_Task brief:_ The entries below contain a stretch that opens with the line containing "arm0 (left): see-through" and closes with the line containing "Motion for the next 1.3"; set down that stretch exactly, both ends included, and nothing else.

_Data for this exercise:_

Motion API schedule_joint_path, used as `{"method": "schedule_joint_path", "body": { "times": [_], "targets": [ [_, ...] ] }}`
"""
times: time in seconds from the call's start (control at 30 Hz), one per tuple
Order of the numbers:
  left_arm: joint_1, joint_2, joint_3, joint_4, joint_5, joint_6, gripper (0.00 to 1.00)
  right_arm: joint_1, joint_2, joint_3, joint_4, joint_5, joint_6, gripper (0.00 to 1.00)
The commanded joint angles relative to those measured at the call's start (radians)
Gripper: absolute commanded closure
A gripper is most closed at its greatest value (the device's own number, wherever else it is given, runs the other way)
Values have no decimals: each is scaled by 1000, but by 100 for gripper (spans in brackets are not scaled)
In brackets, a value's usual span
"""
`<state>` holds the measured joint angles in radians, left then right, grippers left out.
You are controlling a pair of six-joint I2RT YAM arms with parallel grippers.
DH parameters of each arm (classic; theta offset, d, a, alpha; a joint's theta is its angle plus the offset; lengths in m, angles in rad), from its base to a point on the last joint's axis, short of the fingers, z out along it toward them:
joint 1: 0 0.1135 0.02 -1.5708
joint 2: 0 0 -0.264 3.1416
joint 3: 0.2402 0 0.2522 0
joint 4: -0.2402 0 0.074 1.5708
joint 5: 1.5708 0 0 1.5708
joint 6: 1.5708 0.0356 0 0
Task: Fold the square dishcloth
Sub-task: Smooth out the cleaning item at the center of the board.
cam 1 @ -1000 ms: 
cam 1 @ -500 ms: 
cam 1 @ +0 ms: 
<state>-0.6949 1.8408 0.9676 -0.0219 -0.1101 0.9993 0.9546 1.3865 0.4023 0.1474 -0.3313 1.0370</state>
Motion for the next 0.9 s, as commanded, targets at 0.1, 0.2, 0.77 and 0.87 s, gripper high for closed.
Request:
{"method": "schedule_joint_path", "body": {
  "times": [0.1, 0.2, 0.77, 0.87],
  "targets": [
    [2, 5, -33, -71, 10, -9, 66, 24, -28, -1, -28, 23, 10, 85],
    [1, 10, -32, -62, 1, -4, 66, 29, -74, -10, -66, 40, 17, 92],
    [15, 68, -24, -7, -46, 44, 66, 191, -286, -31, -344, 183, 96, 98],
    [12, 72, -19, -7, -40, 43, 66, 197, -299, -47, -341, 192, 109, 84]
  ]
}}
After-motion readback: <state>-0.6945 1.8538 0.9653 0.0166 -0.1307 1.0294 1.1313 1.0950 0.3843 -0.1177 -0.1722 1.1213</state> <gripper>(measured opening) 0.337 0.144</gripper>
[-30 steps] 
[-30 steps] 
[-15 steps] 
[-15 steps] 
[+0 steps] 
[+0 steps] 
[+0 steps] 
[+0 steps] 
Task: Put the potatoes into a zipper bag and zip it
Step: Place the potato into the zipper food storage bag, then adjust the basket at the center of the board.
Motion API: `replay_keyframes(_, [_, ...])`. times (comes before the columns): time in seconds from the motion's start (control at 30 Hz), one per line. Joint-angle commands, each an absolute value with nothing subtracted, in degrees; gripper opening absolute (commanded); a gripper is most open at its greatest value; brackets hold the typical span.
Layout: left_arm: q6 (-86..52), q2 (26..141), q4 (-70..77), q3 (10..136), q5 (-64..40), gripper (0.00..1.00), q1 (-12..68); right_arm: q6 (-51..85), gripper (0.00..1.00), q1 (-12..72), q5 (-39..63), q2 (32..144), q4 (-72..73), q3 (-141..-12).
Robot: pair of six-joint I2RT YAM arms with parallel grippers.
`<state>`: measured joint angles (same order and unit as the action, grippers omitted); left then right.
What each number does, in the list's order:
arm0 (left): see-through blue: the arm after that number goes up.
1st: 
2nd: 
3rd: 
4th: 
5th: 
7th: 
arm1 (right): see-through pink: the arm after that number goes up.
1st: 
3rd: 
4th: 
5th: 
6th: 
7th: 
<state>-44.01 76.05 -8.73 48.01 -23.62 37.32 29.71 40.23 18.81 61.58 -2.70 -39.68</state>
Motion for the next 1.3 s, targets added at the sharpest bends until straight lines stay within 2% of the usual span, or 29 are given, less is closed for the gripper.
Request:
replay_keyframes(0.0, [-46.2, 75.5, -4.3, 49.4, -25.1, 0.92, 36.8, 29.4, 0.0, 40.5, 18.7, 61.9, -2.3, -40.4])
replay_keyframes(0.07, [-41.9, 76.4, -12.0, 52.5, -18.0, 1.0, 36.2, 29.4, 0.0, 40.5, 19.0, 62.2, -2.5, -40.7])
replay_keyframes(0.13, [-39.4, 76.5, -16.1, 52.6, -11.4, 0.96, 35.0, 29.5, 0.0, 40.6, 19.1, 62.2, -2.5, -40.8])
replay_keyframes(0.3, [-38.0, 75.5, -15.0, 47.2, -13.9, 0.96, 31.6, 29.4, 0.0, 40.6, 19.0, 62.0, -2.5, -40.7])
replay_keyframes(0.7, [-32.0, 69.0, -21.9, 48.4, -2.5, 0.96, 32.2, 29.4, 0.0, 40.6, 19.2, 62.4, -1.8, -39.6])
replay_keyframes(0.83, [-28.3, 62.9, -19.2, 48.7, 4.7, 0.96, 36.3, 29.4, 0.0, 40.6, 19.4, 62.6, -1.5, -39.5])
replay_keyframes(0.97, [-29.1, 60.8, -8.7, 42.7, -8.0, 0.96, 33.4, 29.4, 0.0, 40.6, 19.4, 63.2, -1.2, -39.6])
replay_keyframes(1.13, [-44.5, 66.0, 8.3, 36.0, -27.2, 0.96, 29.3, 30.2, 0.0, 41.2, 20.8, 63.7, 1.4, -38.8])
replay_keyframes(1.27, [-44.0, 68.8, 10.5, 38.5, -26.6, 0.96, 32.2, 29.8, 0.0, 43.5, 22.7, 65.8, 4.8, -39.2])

_Task solution:_
arm0 (left): see-through blue: the arm after that number goes up.
1st: 
2nd: 
3rd: 
4th: 
5th: 
7th: 
arm1 (right): see-through pink: the arm after that number goes up.
1st: 
3rd: 
4th: 
5th: 
6th: 
7th: 
<state>-44.01 76.05 -8.73 48.01 -23.62 37.32 29.71 40.23 18.81 61.58 -2.70 -39.68</state>
Motion for the next 1.3 s, targets added at the sharpest bends until straight lines stay within 2% of the usual span, or 29 are given, less is closed for the gripper.

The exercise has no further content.